**Instructions to follow**
Output the line with "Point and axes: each" and every following line to the end of the material, exactly as they appear.

######

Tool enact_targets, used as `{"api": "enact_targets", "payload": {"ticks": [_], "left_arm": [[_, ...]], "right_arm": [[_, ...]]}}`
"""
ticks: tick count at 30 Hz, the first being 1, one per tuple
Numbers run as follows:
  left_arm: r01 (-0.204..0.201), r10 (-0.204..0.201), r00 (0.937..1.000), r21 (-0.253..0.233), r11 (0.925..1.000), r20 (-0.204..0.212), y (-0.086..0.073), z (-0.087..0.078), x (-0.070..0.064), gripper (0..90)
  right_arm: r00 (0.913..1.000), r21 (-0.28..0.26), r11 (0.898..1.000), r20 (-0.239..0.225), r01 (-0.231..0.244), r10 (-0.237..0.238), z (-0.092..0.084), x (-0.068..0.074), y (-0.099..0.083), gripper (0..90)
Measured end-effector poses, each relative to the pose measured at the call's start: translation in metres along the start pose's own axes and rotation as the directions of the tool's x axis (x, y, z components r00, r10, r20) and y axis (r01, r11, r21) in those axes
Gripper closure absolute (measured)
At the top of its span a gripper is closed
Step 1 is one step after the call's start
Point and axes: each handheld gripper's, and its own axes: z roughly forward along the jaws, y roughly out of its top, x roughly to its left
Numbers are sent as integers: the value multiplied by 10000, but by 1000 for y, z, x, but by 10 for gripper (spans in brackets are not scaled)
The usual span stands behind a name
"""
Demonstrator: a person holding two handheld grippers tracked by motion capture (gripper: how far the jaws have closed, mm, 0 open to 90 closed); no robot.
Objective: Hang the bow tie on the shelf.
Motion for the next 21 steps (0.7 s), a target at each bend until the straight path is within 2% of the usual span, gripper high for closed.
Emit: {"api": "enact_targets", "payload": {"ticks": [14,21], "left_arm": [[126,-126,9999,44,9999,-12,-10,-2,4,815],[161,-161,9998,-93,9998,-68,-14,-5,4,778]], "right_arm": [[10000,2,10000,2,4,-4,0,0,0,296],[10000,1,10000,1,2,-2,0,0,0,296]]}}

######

**Response to this task**
Point and axes: each handheld gripper's, and its own axes: z roughly forward along the jaws, y roughly out of its top, x roughly to its left
Numbers are sent as integers: the value multiplied by 10000, but by 1000 for y, z, x, but by 10 for gripper (spans in brackets are not scaled)
The usual span stands behind a name
"""
Demonstrator: a person holding two handheld grippers tracked by motion capture (gripper: how far the jaws have closed, mm, 0 open to 90 closed); no robot.
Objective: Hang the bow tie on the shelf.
Motion for the next 21 steps (0.7 s), a target at each bend until the straight path is within 2% of the usual span, gripper high for closed.
Emit: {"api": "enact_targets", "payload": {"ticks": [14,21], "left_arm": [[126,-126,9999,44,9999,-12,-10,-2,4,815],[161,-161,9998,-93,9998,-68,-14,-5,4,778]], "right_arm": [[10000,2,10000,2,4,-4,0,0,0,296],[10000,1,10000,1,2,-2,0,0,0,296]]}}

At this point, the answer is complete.